Could you give back the listing below exactly, every line included?

§ **DATA PROVIDED**:

****************************************

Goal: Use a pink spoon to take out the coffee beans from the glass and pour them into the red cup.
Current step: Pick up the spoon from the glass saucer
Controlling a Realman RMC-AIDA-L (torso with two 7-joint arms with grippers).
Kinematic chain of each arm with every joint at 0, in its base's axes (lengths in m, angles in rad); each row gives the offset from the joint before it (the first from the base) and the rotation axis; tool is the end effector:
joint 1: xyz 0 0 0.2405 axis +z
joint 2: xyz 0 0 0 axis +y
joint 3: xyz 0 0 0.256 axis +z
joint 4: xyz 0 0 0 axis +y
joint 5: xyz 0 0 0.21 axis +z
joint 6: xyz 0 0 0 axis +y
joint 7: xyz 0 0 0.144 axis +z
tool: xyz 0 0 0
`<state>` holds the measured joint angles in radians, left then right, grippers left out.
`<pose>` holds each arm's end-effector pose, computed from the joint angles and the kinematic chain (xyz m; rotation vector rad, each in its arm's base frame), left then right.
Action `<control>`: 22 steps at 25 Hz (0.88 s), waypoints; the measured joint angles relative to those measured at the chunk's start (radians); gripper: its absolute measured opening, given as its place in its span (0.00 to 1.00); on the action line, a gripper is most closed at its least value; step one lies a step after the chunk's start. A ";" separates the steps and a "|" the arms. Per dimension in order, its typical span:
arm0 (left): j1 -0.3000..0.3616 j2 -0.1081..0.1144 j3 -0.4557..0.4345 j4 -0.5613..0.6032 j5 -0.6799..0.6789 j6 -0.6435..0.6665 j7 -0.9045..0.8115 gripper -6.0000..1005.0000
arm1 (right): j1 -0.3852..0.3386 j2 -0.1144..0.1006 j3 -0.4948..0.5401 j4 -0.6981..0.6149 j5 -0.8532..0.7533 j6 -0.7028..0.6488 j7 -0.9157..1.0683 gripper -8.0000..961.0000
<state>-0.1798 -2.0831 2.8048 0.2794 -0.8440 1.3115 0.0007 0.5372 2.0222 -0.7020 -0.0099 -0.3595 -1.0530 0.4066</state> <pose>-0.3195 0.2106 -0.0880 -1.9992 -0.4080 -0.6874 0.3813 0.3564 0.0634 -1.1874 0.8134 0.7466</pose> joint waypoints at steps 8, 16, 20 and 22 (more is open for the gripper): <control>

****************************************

§ **TASK SOLUTION**:
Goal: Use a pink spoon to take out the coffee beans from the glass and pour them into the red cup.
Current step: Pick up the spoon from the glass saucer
Controlling a Realman RMC-AIDA-L (torso with two 7-joint arms with grippers).
Kinematic chain of each arm with every joint at 0, in its base's axes (lengths in m, angles in rad); each row gives the offset from the joint before it (the first from the base) and the rotation axis; tool is the end effector:
joint 1: xyz 0 0 0.2405 axis +z
joint 2: xyz 0 0 0 axis +y
joint 3: xyz 0 0 0.256 axis +z
joint 4: xyz 0 0 0 axis +y
joint 5: xyz 0 0 0.21 axis +z
joint 6: xyz 0 0 0 axis +y
joint 7: xyz 0 0 0.144 axis +z
tool: xyz 0 0 0
`<state>` holds the measured joint angles in radians, left then right, grippers left out.
`<pose>` holds each arm's end-effector pose, computed from the joint angles and the kinematic chain (xyz m; rotation vector rad, each in its arm's base frame), left then right.
Action `<control>`: 22 steps at 25 Hz (0.88 s), waypoints; the measured joint angles relative to those measured at the chunk's start (radians); gripper: its absolute measured opening, given as its place in its span (0.00 to 1.00); on the action line, a gripper is most closed at its least value; step one lies a step after the chunk's start. A ";" separates the steps and a "|" the arms. Per dimension in order, its typical span:
arm0 (left): j1 -0.3000..0.3616 j2 -0.1081..0.1144 j3 -0.4557..0.4345 j4 -0.5613..0.6032 j5 -0.6799..0.6789 j6 -0.6435..0.6665 j7 -0.9045..0.8115 gripper -6.0000..1005.0000
arm1 (right): j1 -0.3852..0.3386 j2 -0.1144..0.1006 j3 -0.4948..0.5401 j4 -0.6981..0.6149 j5 -0.8532..0.7533 j6 -0.7028..0.6488 j7 -0.9157..1.0683 gripper -8.0000..961.0000
<state>-0.1798 -2.0831 2.8048 0.2794 -0.8440 1.3115 0.0007 0.5372 2.0222 -0.7020 -0.0099 -0.3595 -1.0530 0.4066</state> <pose>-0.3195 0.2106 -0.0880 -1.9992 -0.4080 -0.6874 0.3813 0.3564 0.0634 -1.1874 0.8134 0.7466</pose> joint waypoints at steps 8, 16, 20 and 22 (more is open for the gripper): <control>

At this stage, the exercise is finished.